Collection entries
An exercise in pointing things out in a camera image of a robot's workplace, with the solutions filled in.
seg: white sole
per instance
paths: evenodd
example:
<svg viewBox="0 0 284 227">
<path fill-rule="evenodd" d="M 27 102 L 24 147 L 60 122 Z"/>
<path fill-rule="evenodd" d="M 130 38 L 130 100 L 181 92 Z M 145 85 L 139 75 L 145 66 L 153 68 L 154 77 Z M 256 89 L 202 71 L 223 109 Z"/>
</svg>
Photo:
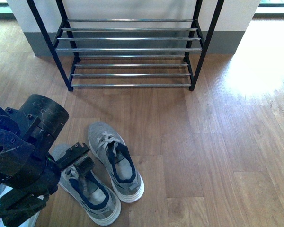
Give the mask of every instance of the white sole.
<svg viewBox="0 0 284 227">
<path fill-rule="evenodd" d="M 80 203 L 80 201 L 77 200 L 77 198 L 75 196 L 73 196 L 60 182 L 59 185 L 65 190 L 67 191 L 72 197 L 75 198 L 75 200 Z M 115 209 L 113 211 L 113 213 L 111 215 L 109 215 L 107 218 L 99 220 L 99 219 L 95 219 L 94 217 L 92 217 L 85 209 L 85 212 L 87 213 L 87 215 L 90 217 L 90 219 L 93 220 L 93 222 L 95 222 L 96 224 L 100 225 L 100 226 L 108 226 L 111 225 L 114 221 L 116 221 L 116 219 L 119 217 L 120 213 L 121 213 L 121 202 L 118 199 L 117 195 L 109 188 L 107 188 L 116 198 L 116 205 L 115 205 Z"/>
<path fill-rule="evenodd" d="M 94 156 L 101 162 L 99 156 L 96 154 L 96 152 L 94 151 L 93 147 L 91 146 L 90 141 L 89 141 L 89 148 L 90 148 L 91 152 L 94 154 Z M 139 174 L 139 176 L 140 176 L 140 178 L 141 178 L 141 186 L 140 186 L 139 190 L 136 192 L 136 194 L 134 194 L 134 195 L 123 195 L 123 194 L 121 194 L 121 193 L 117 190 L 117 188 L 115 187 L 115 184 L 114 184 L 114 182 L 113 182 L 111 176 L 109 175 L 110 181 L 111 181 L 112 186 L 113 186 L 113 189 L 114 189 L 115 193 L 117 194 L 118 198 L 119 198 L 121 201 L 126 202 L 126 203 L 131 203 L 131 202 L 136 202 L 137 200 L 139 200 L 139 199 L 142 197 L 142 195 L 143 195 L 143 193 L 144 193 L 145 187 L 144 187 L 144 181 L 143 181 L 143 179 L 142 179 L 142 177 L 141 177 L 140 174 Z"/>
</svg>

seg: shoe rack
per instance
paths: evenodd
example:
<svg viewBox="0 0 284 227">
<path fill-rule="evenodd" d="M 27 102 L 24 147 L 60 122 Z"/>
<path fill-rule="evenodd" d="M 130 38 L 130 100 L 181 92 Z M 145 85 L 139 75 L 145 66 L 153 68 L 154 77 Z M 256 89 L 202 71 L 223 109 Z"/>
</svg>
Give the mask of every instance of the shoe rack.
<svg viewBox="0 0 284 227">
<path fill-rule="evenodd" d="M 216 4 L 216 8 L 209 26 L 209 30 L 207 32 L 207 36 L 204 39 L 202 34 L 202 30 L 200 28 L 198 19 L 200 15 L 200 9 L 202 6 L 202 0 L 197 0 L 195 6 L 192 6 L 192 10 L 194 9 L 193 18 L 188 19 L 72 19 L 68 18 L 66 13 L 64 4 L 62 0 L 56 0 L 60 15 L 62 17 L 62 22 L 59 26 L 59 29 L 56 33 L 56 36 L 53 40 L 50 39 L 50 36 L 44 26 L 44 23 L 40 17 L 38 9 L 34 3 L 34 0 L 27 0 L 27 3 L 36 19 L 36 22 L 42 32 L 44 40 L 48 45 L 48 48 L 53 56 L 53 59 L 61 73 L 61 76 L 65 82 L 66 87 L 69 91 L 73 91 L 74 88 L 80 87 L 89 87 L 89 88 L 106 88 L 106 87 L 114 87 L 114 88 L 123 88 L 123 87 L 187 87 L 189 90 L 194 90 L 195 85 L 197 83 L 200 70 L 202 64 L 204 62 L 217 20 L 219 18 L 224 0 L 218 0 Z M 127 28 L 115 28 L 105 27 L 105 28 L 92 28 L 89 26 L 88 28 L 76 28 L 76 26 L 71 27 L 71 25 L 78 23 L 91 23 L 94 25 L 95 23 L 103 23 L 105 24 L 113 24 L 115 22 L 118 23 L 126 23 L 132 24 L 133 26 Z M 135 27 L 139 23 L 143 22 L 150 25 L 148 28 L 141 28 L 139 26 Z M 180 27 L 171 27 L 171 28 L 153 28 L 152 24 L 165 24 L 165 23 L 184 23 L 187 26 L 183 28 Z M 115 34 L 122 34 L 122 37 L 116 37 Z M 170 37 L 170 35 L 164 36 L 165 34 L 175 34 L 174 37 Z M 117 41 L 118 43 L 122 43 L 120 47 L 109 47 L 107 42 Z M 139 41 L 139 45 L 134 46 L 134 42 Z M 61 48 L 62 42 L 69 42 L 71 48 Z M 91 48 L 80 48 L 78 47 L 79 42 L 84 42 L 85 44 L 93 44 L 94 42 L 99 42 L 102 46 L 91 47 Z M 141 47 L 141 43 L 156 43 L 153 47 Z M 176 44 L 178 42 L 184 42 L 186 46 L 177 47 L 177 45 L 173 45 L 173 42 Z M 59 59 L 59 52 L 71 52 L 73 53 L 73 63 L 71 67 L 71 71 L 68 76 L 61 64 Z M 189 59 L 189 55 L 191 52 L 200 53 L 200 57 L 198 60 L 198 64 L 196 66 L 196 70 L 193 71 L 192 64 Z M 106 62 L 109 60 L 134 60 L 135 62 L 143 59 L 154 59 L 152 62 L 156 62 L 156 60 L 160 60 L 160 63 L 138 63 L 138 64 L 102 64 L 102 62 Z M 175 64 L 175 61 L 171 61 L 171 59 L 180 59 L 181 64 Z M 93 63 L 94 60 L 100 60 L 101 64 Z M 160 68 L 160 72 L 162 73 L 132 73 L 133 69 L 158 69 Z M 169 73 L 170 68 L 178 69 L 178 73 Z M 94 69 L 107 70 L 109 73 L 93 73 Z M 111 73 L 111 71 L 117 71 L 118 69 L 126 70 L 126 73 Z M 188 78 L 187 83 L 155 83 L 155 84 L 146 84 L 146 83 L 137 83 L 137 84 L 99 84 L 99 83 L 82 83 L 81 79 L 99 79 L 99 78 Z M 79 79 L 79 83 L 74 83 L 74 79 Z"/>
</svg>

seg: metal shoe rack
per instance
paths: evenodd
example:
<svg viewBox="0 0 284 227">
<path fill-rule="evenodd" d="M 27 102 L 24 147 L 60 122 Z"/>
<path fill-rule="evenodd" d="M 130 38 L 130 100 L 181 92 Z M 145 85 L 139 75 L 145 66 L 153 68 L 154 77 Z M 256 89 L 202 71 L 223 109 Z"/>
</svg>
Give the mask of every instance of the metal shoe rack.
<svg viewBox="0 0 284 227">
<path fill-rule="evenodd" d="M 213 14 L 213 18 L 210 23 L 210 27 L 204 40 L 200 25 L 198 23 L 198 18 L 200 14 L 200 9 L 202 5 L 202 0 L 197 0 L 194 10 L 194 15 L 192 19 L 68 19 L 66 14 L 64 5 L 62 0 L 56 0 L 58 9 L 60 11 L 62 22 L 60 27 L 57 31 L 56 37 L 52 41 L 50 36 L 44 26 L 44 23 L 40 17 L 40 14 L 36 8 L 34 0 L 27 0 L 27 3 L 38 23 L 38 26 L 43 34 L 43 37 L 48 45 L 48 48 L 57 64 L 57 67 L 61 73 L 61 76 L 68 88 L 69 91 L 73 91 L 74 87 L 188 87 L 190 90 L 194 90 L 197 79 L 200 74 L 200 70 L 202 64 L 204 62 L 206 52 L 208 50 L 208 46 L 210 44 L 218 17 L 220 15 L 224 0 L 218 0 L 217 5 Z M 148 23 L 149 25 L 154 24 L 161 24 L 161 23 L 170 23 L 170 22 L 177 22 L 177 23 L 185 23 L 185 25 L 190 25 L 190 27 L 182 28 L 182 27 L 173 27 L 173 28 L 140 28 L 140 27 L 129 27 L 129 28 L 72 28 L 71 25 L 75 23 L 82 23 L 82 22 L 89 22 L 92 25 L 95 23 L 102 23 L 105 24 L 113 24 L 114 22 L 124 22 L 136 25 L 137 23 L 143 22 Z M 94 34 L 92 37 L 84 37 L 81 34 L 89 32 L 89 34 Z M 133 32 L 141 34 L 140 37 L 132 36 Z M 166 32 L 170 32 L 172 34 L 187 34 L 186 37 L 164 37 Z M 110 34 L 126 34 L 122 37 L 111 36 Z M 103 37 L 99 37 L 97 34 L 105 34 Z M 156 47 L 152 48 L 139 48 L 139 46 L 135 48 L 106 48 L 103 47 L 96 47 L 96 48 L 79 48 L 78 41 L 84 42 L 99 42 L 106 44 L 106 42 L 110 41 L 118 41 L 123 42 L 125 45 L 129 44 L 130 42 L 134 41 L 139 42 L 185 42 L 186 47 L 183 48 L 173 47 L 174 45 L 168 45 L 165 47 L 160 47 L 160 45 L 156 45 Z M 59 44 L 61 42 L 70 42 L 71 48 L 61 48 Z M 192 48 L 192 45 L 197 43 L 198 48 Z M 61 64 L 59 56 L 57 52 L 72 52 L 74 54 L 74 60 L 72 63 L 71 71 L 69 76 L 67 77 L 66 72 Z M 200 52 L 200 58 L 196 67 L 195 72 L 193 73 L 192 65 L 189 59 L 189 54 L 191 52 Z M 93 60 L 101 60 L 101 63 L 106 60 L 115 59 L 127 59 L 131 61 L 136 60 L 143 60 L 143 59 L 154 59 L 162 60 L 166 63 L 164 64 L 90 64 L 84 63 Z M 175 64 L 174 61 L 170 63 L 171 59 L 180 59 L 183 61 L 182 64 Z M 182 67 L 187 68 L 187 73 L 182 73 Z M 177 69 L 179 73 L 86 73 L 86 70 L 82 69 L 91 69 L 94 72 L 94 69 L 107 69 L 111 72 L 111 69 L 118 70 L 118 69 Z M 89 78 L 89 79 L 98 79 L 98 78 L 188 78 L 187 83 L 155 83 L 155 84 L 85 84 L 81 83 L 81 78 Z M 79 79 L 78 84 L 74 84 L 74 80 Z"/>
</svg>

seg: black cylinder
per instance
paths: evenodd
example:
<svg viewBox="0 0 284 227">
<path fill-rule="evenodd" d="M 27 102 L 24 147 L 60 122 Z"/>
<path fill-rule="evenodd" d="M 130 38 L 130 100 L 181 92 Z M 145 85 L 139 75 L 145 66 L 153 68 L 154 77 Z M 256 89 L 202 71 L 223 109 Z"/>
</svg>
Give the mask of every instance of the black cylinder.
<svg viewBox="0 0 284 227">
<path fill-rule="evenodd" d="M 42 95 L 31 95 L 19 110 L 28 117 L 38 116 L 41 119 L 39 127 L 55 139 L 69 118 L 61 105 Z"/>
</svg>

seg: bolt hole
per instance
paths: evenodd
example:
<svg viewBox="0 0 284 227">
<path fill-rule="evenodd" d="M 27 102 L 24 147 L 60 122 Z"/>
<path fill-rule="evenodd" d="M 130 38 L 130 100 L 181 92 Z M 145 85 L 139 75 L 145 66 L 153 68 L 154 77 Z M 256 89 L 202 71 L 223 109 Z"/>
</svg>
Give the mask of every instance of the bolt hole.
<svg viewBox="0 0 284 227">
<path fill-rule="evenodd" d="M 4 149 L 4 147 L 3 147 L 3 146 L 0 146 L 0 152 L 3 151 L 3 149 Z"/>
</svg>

What the task asks
Nothing should appear in the output except the lines from the one with "seg: bolt hole" through the end of the records above, copied exactly.

Exercise output
seg: bolt hole
per instance
paths: evenodd
example:
<svg viewBox="0 0 284 227">
<path fill-rule="evenodd" d="M 27 102 L 24 147 L 60 122 Z"/>
<path fill-rule="evenodd" d="M 130 38 L 130 100 L 181 92 Z M 145 85 L 139 75 L 145 66 L 153 68 L 154 77 Z M 256 89 L 202 71 L 223 109 Z"/>
</svg>
Give the mask of every instance of the bolt hole.
<svg viewBox="0 0 284 227">
<path fill-rule="evenodd" d="M 4 149 L 4 147 L 3 147 L 3 146 L 0 146 L 0 152 L 3 151 L 3 149 Z"/>
</svg>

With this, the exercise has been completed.